BEGIN RECORD EXCERPTS

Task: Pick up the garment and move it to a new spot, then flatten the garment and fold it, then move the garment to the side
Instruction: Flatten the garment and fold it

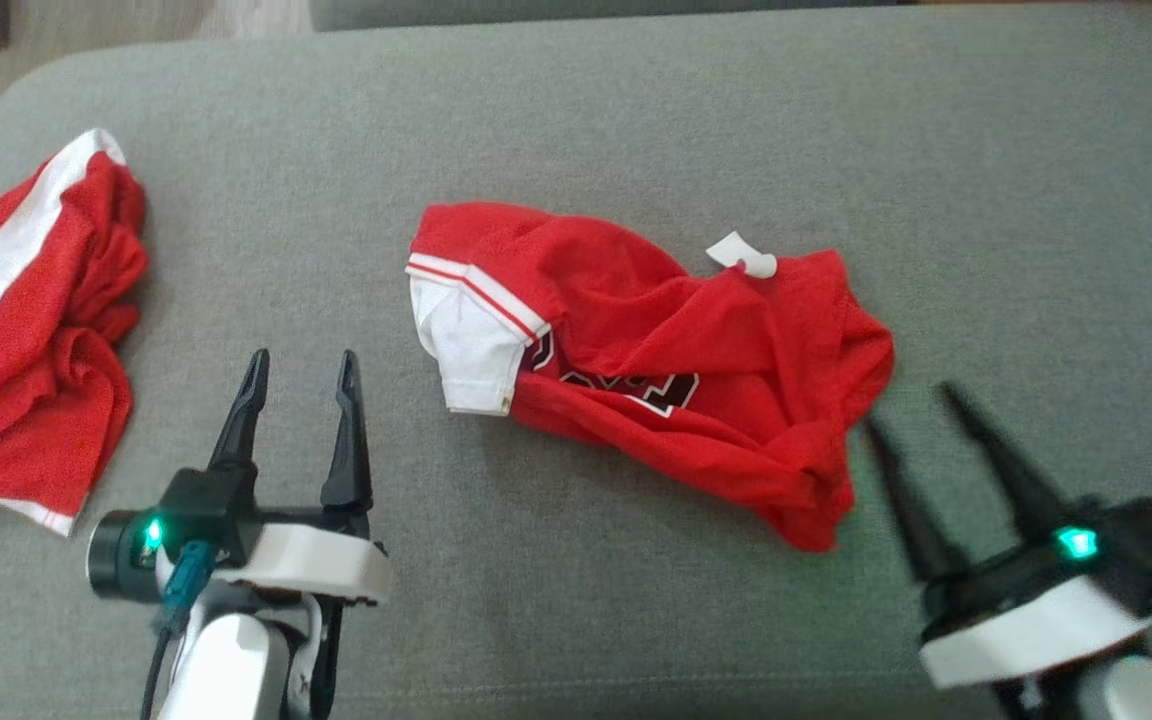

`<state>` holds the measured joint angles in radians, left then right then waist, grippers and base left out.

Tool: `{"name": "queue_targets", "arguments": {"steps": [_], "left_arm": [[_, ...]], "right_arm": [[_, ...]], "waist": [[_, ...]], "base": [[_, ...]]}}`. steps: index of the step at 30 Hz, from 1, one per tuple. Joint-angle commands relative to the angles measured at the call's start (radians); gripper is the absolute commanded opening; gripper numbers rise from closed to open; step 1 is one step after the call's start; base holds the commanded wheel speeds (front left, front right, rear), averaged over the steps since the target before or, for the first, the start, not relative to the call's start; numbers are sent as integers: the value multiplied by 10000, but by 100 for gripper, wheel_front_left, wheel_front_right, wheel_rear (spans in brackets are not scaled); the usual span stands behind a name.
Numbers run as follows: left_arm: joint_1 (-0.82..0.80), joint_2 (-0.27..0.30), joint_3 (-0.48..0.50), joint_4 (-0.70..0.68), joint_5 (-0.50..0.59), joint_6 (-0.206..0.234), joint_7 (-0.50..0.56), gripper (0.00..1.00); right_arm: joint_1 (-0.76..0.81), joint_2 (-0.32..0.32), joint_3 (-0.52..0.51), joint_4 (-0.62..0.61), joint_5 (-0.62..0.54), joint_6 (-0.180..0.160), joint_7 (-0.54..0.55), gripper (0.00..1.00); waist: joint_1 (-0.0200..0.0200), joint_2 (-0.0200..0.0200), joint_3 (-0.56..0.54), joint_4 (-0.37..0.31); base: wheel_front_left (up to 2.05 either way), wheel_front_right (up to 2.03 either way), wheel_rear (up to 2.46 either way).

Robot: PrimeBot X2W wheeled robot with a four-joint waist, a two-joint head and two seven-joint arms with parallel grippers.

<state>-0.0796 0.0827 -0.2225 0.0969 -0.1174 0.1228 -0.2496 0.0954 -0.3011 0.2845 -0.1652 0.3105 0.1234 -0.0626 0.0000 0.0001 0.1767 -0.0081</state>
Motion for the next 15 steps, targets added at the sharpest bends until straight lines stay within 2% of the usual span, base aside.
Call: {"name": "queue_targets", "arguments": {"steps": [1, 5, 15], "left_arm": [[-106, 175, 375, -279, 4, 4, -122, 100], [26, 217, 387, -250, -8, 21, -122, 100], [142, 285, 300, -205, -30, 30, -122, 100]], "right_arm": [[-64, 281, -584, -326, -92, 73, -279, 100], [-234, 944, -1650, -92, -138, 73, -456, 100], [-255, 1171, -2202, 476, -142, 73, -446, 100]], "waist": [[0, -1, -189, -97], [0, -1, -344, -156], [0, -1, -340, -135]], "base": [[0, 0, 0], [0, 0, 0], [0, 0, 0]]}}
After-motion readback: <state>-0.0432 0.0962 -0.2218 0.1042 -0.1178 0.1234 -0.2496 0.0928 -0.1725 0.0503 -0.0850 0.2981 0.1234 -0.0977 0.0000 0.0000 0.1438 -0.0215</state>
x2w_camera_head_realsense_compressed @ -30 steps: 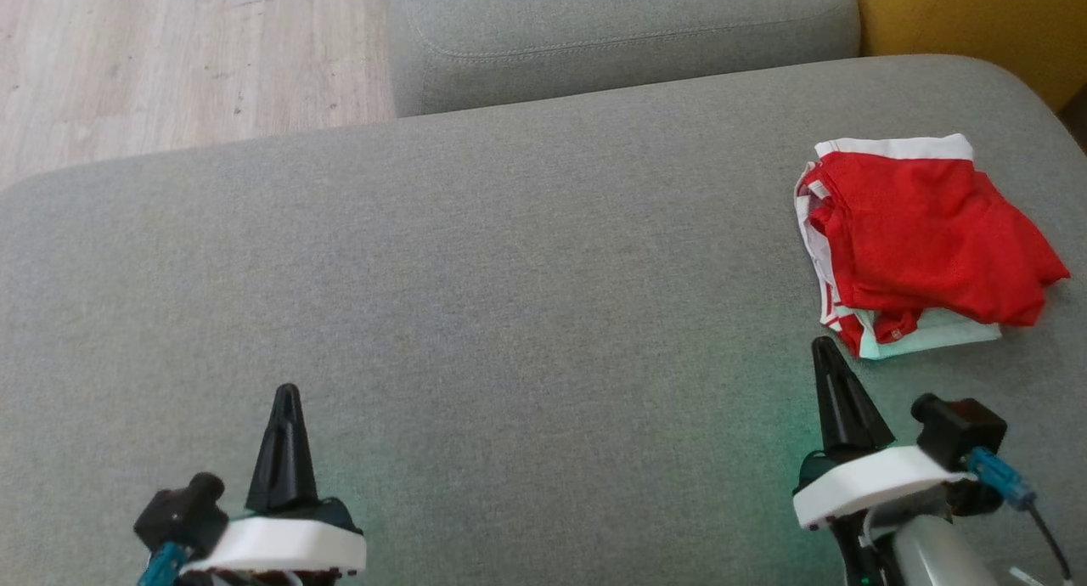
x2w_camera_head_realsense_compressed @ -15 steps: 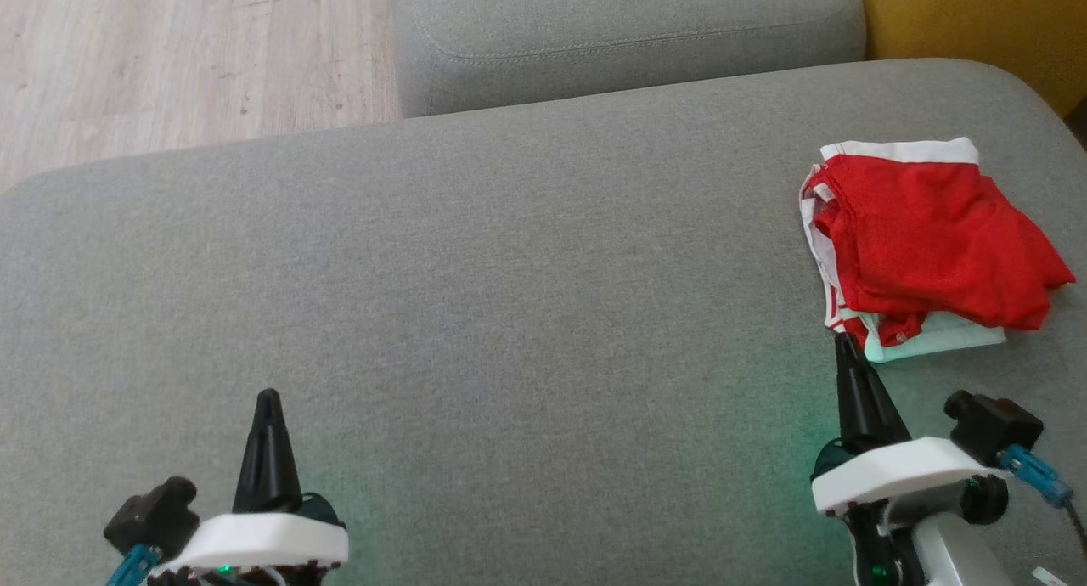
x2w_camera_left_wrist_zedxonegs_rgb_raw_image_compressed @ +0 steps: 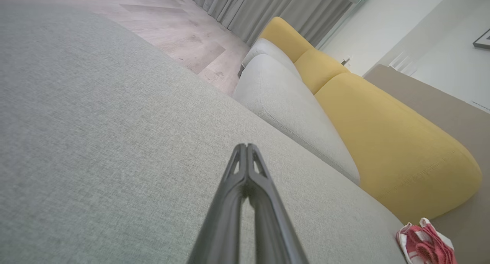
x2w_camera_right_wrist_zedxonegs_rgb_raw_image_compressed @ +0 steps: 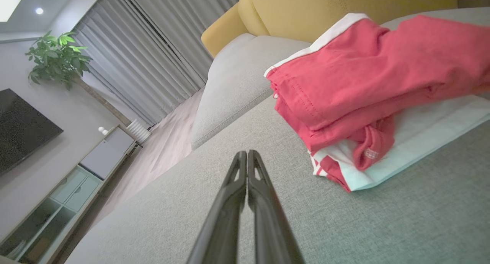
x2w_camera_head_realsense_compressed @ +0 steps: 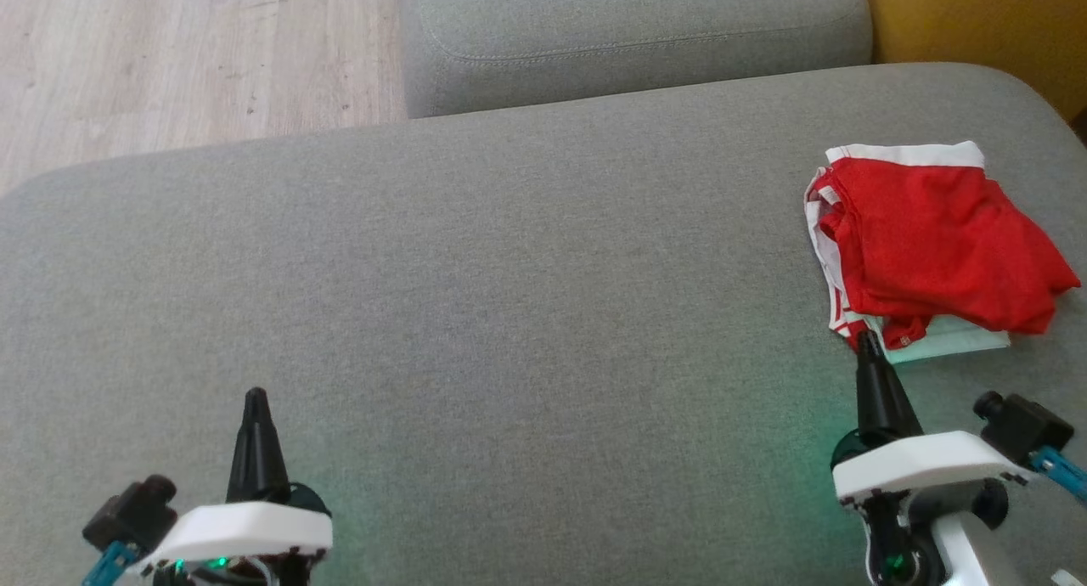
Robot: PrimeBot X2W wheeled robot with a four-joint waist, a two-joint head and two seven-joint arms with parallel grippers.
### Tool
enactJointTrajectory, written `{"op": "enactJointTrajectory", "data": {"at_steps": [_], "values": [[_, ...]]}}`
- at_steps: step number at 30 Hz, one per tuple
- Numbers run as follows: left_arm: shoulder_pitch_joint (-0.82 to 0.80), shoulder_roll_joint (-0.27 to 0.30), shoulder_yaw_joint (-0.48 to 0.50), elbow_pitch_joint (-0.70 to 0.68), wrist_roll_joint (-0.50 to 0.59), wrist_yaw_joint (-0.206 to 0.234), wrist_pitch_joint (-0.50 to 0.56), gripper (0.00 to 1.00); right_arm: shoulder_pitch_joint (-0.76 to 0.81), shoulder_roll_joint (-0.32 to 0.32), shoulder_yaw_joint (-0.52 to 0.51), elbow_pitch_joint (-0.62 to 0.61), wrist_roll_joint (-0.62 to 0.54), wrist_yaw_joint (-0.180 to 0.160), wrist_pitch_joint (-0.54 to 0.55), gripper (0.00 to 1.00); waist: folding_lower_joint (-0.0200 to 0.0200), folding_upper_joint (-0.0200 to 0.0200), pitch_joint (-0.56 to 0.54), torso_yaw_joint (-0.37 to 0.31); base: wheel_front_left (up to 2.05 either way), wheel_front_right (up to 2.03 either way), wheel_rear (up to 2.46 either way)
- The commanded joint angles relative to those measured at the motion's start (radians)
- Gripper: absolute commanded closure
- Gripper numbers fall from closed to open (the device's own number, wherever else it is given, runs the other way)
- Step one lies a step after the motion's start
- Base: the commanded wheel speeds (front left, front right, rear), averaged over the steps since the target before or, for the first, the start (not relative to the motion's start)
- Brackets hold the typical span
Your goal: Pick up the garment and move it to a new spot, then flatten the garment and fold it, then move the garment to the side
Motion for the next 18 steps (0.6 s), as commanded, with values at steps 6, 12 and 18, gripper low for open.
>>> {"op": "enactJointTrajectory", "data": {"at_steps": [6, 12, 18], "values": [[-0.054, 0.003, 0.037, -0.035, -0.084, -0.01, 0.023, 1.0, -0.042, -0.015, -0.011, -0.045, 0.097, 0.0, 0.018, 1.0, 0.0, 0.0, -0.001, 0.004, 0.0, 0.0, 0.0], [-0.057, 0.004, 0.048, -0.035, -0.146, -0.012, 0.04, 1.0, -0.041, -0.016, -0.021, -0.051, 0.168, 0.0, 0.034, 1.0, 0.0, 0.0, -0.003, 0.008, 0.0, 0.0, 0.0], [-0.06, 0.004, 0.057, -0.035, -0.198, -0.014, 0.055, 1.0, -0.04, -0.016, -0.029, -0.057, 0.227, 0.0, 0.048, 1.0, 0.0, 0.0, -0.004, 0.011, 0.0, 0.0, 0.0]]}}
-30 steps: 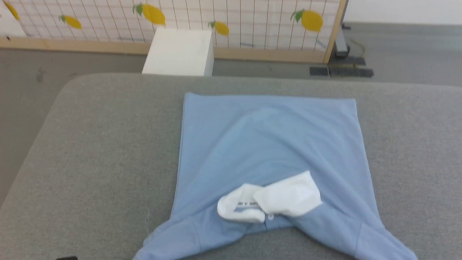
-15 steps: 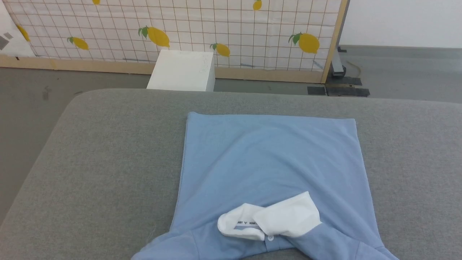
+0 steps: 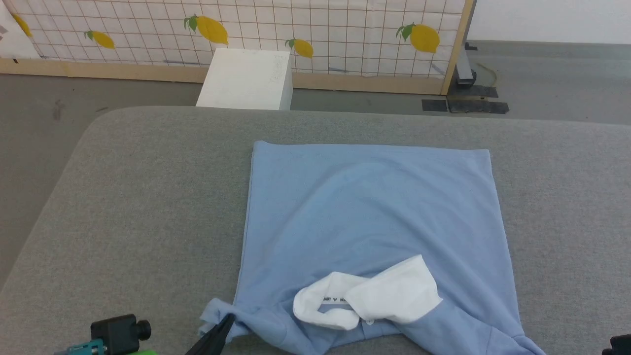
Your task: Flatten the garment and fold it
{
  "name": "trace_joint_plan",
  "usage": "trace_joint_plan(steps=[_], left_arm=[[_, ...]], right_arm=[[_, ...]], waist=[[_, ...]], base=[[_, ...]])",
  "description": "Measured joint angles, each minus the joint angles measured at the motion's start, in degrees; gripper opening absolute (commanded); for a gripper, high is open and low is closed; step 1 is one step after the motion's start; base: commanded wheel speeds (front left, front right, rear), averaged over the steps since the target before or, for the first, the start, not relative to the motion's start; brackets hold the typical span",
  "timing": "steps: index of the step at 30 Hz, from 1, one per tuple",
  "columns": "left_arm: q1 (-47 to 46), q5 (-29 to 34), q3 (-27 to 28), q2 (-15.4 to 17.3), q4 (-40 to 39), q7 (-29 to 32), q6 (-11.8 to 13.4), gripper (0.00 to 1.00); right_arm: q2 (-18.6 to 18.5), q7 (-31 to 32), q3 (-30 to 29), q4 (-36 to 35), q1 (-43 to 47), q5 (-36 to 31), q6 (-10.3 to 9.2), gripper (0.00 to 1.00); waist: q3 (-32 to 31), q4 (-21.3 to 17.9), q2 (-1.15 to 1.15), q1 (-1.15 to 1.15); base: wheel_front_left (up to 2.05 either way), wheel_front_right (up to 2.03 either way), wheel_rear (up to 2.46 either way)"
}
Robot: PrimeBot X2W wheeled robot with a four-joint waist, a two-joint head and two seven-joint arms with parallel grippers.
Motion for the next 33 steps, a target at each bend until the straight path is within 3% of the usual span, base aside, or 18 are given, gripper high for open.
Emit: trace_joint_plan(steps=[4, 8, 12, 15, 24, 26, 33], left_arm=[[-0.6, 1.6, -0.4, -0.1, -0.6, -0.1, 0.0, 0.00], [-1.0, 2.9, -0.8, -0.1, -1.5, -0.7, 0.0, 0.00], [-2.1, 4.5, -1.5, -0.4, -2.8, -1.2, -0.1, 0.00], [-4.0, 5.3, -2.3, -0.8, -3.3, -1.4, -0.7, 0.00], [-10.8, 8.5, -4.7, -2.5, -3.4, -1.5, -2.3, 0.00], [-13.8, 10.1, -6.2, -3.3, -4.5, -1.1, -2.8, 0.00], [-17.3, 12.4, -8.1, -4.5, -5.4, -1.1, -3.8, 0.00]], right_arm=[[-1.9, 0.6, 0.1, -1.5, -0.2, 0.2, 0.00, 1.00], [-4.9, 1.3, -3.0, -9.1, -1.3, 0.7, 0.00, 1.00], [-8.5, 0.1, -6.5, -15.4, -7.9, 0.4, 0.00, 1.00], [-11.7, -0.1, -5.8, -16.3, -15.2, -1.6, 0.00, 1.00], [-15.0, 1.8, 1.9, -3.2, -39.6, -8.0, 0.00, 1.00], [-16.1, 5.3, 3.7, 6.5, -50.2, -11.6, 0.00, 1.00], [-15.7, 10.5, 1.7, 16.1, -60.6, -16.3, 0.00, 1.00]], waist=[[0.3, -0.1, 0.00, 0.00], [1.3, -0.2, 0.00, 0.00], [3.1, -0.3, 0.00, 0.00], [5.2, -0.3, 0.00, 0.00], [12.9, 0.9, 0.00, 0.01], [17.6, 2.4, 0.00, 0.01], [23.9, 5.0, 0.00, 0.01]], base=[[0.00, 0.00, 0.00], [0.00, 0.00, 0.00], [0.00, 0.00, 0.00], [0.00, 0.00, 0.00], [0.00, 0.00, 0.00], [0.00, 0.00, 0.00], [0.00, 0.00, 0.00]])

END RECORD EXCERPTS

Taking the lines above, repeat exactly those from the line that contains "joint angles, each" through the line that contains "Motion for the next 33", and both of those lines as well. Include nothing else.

  "description": "Measured joint angles, each minus the joint angles measured at the motion's start, in degrees; gripper opening absolute (commanded); for a gripper, high is open and low is closed; step 1 is one step after the motion's start; base: commanded wheel speeds (front left, front right, rear), averaged over the steps since the target before or, for the first, the start, not relative to the motion's start; brackets hold the typical span",
  "timing": "steps: index of the step at 30 Hz, from 1, one per tuple",
  "columns": "left_arm: q1 (-47 to 46), q5 (-29 to 34), q3 (-27 to 28), q2 (-15.4 to 17.3), q4 (-40 to 39), q7 (-29 to 32), q6 (-11.8 to 13.4), gripper (0.00 to 1.00); right_arm: q2 (-18.6 to 18.5), q7 (-31 to 32), q3 (-30 to 29), q4 (-36 to 35), q1 (-43 to 47), q5 (-36 to 31), q6 (-10.3 to 9.2), gripper (0.00 to 1.00); waist: q3 (-32 to 31), q4 (-21.3 to 17.9), q2 (-1.15 to 1.15), q1 (-1.15 to 1.15); base: wheel_front_left (up to 2.05 either way), wheel_front_right (up to 2.03 either way), wheel_rear (up to 2.46 either way)"
}
Robot: PrimeBot X2W wheeled robot with a four-joint waist, a two-joint head and two seven-joint arms with parallel grippers.
Motion for the next 33 steps, a target at each bend until the straight path is within 3% of the usual span, base aside, or 18 are given, gripper high for open.

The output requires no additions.